Milk Kinship

rada

Milk kinship, formed during nursing by a non-biological mother, was a form of fostering allegiance with fellow community members. In the early modern period, milk kinship was widely practiced in many Arab countries for both religious and strategic purposes. Like the Christian practice of godparenting, milk kinship established a second family that could take responsibility for a child whose biological parents came to harm. ‘Milk kinship in Islam thus appears to be a culturally distinctive, but by no means unique, institutional form of adoptive kinship.’ A child in one of these societies would be breastfed by a woman of a lower class, enabling the child’s biological mother to maintain her modesty.

The childhood of the prophet Muhammad illustrates the practice of traditional Arab milk kinship. In his early childhood, he was sent away to foster-parents amongst the Bedouin. By nursing him, Halimah bint Abdullah became his ‘milk-mother.’ The rest of her family was drawn into the relationship as well: her husband al-Harith became Muhammad’s ‘milk-father,’ and Muhammad was raised alongside their biological children as a ‘milk-brother.’ This case suggests that it was typical for a child’s wet nurse to be responsible for raising him.

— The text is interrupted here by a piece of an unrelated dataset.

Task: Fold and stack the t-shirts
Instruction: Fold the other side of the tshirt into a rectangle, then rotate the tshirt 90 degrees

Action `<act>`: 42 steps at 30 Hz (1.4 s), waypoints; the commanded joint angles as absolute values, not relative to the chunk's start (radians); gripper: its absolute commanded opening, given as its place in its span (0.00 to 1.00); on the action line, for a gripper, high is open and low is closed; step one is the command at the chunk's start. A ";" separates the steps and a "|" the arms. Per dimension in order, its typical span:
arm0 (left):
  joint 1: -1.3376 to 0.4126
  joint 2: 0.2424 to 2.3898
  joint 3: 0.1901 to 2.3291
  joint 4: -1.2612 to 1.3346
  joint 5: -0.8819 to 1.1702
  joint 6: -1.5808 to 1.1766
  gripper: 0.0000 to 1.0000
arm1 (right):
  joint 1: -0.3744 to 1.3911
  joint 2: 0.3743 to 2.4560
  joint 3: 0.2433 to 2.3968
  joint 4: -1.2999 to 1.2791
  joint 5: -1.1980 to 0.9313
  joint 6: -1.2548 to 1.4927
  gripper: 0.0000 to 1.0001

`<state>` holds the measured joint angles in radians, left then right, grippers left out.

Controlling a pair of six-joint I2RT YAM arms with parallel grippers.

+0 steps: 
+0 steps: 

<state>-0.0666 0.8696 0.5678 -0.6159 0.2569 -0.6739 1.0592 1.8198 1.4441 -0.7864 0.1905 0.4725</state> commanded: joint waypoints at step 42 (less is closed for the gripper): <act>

Sunni Islam prohibits marriage between milk-brothers and milk-sisters, or milk-children and milk-parents. This stricture was sometimes deployed for strategic purposes such as blocking undesirable marriages. Shi’ite Islam goes farther in this restriction by also prohibiting marriage to the consanguineous kin of a milk-parent. In early modern Shi’ite societies, though, the wet nurse was always from a subordinate group, so that marriage to her kin would not have been likely. ‘Colactation links two families of unequal status and creates a durable and intimate bond; it removes from ‘clients’ their outsider status but excludes them as marriage partners…it brings about a social relationship that is an alternative to kinship bonds based on blood.’

People of different races and religions could be brought together strategically through the bonding of the milk mother and their milk children. Milk kinship was as relevant for peasants as ‘fostering’ or as ‘hosting’ other children, in that it secured the good will from their masters and their wives. Noble offspring were often sent to milk kin fosterers that would foster them to maturity so that the children would be raised by their successive status subordinates. The purpose of this was for political importance to build milk kin as bodyguards. This was a major practice in the Hindu Kush society.